= Mary Odile Cahoon =

American Benedictine nun, biologist and Antarctic scientist

Mary Odile Cahoon OSB (July 21, 1929 – October 2, 2011) was an American Benedictine nun who was among the first women to do research in Antarctica.

In 1974, Mary Odile Cahoon and Mary Alice McWhinnie became the first women scientists to winter over at the main American base in Antarctica, McMurdo Station, with 128 men, although the first woman to be there in the winter was in 1947 and other countries had taken women to Antarctica for some years previously.

== Education, early life, and career ==
Mary Odile Cahoon was born in Houghton, Michigan, on July 21, 1929, as the daughter of William Cahoon and Ruth Smothers. At the Houghton High School, she was named valedictorian of the class of 1947.

She grew up in upper Michigan, and attended private college at the College of St. Scholastica in Duluth. She received her MS degree from DePaul University in Chicago where she worked with McWhinnie. Cahoon held a doctoral degree in Biology from the University of Toronto in Canada (1961) having concentrated her studies in cellular physiology, biochemistry and cytology.

She returned to the College of St. Scholastica to teach, and during the summers, Cahoon continued to do biological work at DePaul University, and at Argonne National Lab. She was invited by McWhinnie to be part of a five-person research team, studying adaptation to cold temperatures in invertebrates and fish. They titled their research project, Metabolic Studies of Cold Resistance of Invertebrates and Fish in Antarctic Waters. After this trip, Cahoon was asked to speak about her experiences at public events, though she never returned to Antarctica.

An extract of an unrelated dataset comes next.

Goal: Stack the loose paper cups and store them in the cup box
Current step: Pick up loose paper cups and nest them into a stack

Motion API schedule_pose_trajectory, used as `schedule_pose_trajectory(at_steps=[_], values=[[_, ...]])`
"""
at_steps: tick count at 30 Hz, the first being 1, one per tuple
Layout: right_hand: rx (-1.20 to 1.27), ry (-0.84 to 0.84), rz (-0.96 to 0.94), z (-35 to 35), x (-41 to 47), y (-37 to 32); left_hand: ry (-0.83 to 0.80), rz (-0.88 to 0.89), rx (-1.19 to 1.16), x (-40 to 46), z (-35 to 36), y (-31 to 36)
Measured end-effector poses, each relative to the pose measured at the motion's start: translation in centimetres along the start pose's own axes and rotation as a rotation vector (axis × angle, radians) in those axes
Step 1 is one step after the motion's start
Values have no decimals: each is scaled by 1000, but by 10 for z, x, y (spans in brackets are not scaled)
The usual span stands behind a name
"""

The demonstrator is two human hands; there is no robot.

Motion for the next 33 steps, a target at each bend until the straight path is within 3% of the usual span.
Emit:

At The College of St. Scholastica, Cahoon served as department chair, academic dean, and senior vice president, and trustee. She also started the College's study abroad program in Ireland. In addition to her college work, Cahoon was the treasurer for the monastic Benedictine community for over 13 years.

She died suddenly in Duluth at the St. Scholastica Monastery, at the age of 82 on October 2, 2011.